Extracted data entries
========================
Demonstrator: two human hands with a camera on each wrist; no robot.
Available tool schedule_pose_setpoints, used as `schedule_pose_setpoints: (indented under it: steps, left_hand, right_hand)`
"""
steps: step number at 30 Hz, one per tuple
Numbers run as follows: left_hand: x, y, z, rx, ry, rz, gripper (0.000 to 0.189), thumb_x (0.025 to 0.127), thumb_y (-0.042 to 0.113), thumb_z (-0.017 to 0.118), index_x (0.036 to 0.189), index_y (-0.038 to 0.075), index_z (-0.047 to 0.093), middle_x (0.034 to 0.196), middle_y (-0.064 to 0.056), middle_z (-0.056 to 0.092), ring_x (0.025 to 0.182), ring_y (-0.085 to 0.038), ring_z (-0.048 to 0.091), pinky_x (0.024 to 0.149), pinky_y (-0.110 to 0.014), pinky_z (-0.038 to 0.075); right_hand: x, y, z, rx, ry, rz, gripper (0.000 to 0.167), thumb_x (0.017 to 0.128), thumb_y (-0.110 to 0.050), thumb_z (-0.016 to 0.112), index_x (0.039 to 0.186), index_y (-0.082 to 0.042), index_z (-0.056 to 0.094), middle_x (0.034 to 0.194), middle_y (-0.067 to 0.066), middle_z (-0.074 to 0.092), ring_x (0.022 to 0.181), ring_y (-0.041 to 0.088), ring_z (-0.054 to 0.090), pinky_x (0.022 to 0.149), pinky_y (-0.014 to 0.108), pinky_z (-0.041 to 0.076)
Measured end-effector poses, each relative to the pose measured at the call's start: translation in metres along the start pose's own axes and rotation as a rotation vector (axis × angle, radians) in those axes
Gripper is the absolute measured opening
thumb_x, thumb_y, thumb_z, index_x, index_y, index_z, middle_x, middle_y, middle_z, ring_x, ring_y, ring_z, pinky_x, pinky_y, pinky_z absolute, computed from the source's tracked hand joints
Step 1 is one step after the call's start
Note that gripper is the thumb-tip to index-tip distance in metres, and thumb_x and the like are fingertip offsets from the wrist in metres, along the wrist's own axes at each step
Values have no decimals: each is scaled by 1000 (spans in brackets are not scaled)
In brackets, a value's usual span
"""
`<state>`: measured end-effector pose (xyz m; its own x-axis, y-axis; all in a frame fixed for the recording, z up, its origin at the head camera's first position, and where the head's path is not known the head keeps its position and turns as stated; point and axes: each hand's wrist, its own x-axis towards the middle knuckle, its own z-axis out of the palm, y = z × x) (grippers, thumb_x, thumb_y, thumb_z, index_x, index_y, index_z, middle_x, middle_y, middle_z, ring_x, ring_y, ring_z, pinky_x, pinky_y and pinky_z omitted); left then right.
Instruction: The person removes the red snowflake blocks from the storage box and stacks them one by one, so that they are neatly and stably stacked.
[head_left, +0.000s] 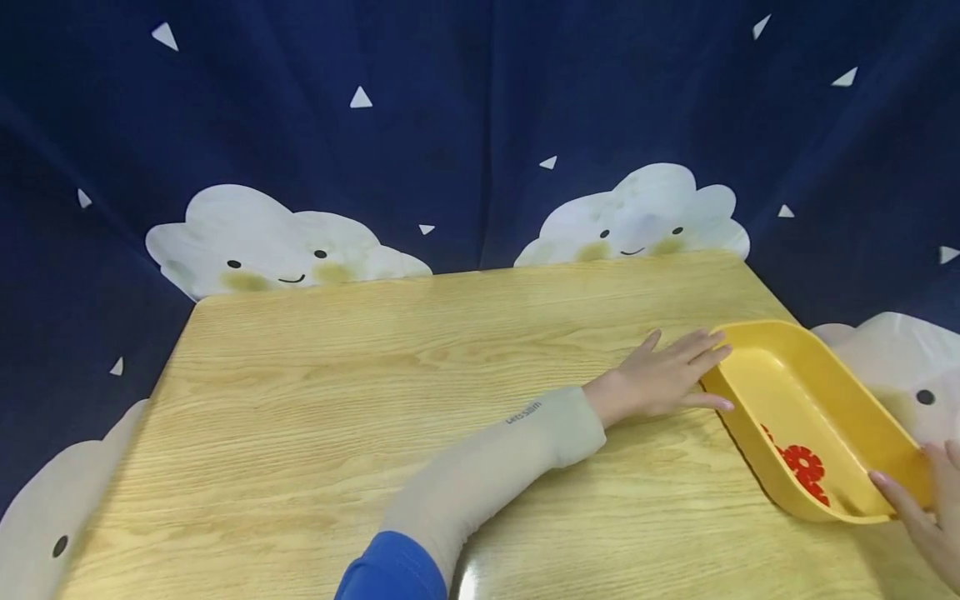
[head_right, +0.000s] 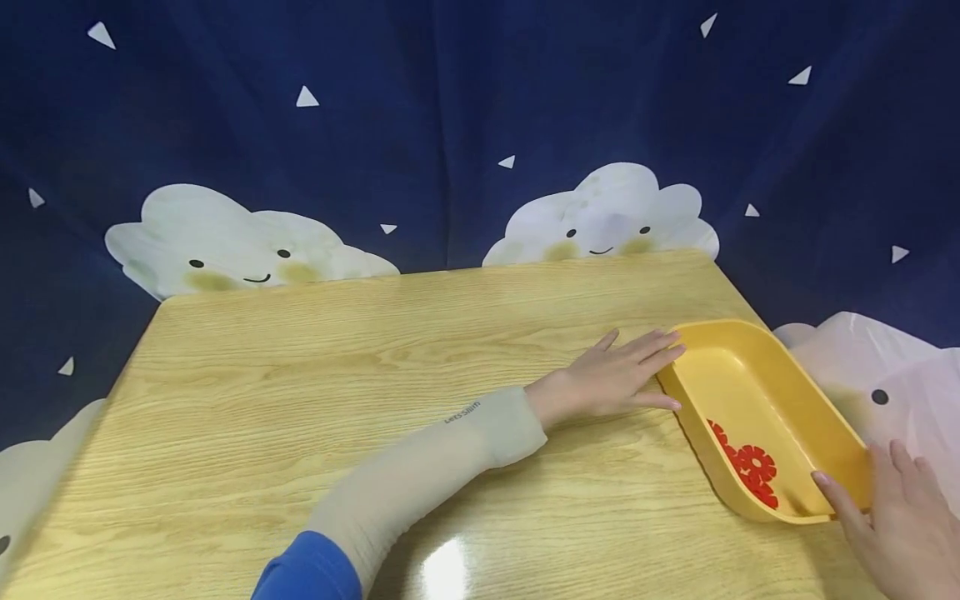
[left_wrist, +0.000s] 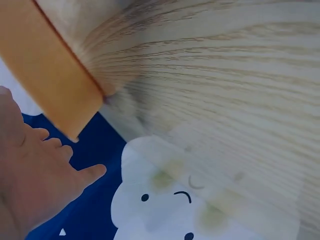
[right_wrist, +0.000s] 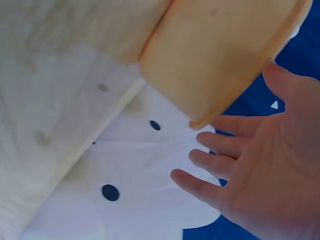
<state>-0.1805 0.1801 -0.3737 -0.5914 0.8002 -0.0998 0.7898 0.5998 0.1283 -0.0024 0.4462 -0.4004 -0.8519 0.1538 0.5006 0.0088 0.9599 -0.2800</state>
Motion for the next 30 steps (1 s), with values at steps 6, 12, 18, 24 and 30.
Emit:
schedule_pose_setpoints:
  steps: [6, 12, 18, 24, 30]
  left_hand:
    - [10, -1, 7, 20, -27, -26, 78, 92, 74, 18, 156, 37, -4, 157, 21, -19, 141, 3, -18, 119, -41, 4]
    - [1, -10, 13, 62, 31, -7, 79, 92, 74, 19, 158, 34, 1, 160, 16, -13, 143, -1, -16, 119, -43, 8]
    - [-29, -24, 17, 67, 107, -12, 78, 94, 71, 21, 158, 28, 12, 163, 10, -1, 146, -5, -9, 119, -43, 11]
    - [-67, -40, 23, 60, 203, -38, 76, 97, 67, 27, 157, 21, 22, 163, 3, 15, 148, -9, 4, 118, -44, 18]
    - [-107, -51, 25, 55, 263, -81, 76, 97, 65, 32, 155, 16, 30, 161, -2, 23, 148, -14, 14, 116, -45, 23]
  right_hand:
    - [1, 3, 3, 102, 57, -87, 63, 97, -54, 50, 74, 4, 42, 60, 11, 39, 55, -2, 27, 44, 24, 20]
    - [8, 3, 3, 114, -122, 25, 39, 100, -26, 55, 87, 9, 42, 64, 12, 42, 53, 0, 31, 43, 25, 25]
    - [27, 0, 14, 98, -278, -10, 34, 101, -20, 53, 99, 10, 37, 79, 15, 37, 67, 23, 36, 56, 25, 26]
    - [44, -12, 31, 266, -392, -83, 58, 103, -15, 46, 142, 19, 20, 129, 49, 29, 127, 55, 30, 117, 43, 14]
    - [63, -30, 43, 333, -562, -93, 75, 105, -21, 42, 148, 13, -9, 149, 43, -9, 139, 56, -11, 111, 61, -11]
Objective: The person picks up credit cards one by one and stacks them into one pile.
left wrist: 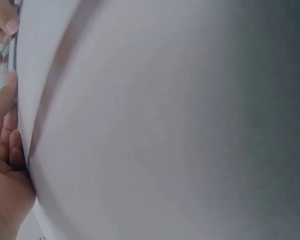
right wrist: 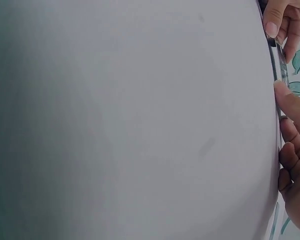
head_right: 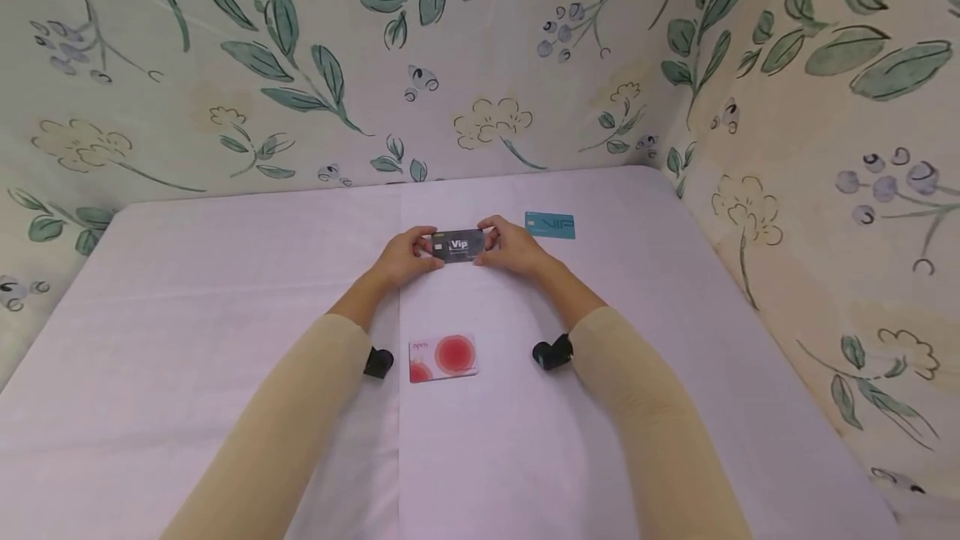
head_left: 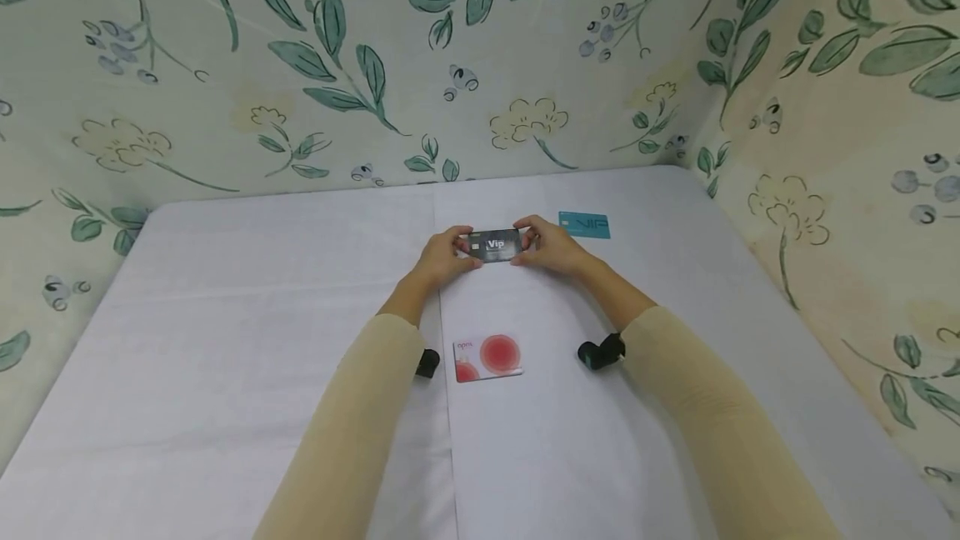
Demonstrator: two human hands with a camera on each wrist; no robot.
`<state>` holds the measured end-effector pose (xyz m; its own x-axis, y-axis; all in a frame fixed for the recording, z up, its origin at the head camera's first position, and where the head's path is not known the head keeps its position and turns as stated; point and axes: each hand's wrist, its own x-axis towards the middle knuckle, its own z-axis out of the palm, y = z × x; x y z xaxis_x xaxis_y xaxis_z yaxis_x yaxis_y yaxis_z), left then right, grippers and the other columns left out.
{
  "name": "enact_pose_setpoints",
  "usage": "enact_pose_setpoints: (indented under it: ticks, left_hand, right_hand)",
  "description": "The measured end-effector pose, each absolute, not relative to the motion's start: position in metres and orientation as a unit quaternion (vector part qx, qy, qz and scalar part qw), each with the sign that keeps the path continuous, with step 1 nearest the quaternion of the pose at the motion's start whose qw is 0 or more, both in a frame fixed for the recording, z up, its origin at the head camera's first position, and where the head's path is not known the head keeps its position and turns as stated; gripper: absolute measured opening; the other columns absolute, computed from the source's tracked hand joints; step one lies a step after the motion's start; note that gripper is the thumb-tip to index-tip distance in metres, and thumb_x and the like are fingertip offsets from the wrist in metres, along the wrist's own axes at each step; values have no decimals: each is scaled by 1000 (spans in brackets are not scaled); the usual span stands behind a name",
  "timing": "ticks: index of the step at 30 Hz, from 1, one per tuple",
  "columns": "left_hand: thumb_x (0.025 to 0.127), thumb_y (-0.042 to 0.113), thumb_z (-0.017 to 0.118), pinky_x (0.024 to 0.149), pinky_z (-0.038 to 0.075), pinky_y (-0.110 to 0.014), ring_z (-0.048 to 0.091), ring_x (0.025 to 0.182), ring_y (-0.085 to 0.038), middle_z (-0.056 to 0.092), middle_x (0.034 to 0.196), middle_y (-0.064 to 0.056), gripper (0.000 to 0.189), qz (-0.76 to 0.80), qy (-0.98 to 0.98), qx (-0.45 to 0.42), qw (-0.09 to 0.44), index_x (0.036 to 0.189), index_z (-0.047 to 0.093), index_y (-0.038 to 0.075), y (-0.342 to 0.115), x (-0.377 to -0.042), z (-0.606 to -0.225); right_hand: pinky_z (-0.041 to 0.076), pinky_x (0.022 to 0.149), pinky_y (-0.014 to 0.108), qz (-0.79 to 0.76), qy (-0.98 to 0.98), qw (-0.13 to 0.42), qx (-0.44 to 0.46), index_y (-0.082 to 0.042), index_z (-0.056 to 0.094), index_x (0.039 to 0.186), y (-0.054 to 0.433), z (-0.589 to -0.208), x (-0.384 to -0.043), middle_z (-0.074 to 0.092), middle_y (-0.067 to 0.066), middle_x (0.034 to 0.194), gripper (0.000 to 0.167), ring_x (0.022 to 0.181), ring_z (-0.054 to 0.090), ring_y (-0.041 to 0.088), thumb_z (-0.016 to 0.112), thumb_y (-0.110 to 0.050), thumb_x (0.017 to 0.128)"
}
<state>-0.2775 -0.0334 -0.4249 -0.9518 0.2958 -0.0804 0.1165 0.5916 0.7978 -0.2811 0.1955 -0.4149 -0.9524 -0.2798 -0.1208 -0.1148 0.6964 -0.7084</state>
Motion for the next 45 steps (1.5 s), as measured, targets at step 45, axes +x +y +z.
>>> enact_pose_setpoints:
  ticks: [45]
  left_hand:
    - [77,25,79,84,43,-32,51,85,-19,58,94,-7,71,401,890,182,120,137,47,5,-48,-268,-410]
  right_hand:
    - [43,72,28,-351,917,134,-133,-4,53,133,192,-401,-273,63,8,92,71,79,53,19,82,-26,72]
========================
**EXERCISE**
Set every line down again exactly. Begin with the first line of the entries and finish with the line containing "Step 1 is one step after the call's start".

**WRITTEN RESPONSE**
Demonstrator: two human hands with a camera on each wrist; no robot.
Available tool schedule_pose_setpoints, used as `schedule_pose_setpoints: (indented under it: steps, left_hand, right_hand)`
"""
steps: step number at 30 Hz, one per tuple
Numbers run as follows: left_hand: x, y, z, rx, ry, rz, gripper (0.000 to 0.189), thumb_x (0.025 to 0.127), thumb_y (-0.042 to 0.113), thumb_z (-0.017 to 0.118), index_x (0.036 to 0.189), index_y (-0.038 to 0.075), index_z (-0.047 to 0.093), middle_x (0.034 to 0.196), middle_y (-0.064 to 0.056), middle_z (-0.056 to 0.092), ring_x (0.025 to 0.182), ring_y (-0.085 to 0.038), ring_z (-0.048 to 0.091), pinky_x (0.024 to 0.149), pinky_y (-0.110 to 0.014), pinky_z (-0.038 to 0.075); right_hand: x, y, z, rx, ry, rz, gripper (0.000 to 0.167), thumb_x (0.017 to 0.128), thumb_y (-0.110 to 0.050), thumb_z (-0.016 to 0.112), index_x (0.039 to 0.186), index_y (-0.082 to 0.042), index_z (-0.056 to 0.094), middle_x (0.034 to 0.194), middle_y (-0.067 to 0.066), middle_z (-0.074 to 0.092), ring_x (0.022 to 0.181), ring_y (-0.041 to 0.088), ring_z (-0.054 to 0.090), pinky_x (0.022 to 0.149), pinky_y (-0.014 to 0.108), pinky_z (-0.041 to 0.076)
Measured end-effector poses, each relative to the pose measured at the call's start: translation in metres along the start pose's own axes and rotation as a rotation vector (axis × angle, radians) in those axes
Gripper is the absolute measured opening
thumb_x, thumb_y, thumb_z, index_x, index_y, index_z, middle_x, middle_y, middle_z, ring_x, ring_y, ring_z, pinky_x, pinky_y, pinky_z absolute, computed from the source's tracked hand joints
Step 1 is one step after the call's start

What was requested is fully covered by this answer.